Kimsuky利用BlueKeep RDP漏洞攻击韩国和日本系统

近期，网络安全研究人员发现了一个与北朝鲜国家支持的威胁组织Kimsuky相关的新恶意活动，该活动利用了影响微软远程桌面服务（RDP）的一个已修复漏洞来获取初始访问权限。这一活动被AhnLab Security Intelligence Center（ASEC）命名为Larva-24005。本文将深入探讨这一漏洞及其利用方式，以及相关的防范措施。

了解BlueKeep漏洞

BlueKeep（CVE-2019-0708）是一个影响Microsoft Windows远程桌面服务的严重漏洞。这个漏洞允许未经身份验证的攻击者远程执行代码，进而控制受影响的系统。由于该漏洞存在于多个Windows版本中，包括Windows 7、Windows Server 2008等，攻击者只需发送特制的RDP请求即可触发漏洞。

尽管微软在2019年已经发布了补丁来修复此漏洞，但由于许多系统未及时更新，BlueKeep仍然是网络攻击者的一个重要攻击向量。Kimsuky正是利用这一点，对韩国和日本的目标展开攻击。

Kimsuky的攻击手法

Kimsuky的攻击活动通常包括几个阶段。首先，攻击者利用BlueKeep漏洞获取初始访问权限，一旦成功，他们可以在受害者的系统上部署后门程序，以便后续的攻击和数据窃取。
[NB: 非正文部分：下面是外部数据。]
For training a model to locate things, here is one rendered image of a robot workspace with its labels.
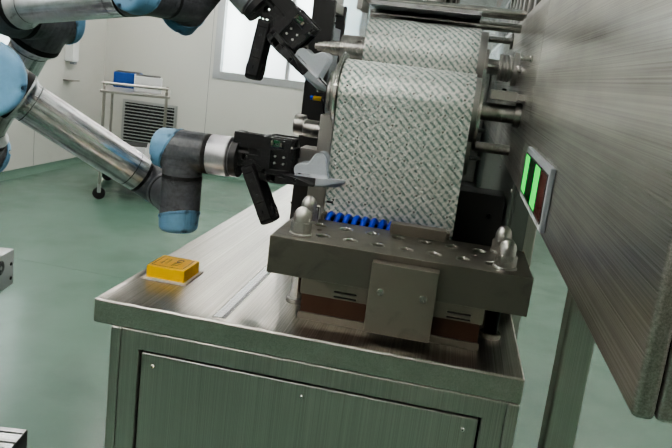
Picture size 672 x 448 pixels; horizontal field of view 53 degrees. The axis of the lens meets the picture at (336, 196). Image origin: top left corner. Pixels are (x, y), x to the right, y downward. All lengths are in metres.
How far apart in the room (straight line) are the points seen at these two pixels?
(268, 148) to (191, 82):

具体的攻击步骤通常包括：

1. 扫描目标：利用自动化工具扫描互联网上的设备，寻找未打补丁的Windows系统。

2. 利用漏洞：通过发送特制的RDP请求，利用BlueKeep漏洞获得系统控制权。

3. 部署恶意软件：一旦获得访问权限，攻击者会在系统上安装恶意软件，例如信息窃取木马或后门程序。

4. 数据窃取：通过已安装的恶意软件，攻击者可以获取敏感信息，进而进行进一步的攻击活动。

防范措施

为了防止类似Kimsuky的攻击，组织应采取以下防范措施：

1. 及时更新系统：确保所有Windows系统及时安装最新的安全更新和补丁，特别是针对已知漏洞的补丁。

2. 禁用不必要的服务：如果不需要远程桌面服务，建议禁用RDP，降低攻击面。

3. 使用强身份验证：启用多因素身份验证（MFA），即使攻击者获得了访问权限，也难以进一步控制系统。

4. 监控网络流量：实施入侵检测系统（IDS）来监控异常的网络活动，及时响应可疑行为。

相关技术点

除了BlueKeep漏洞，网络安全领域还有许多类似的远程代码执行漏洞。例如：

• EternalBlue（CVE-2017-0144）：一个影响Windows SMB协议的漏洞，被广泛用于勒索病毒攻击。
• Zerologon（CVE-2020-1472）：一个影响Windows域控制器的漏洞，允许攻击者获取域管理员权限。

结语

Kimsuky利用BlueKeep漏洞的攻击事件再一次提醒我们，及时更新和强化网络安全防护措施是抵御网络威胁的关键。随着网络攻击手段的不断演变，组织需要保持警惕，定期审查和更新安全策略，以保护自身的网络环境和敏感数据。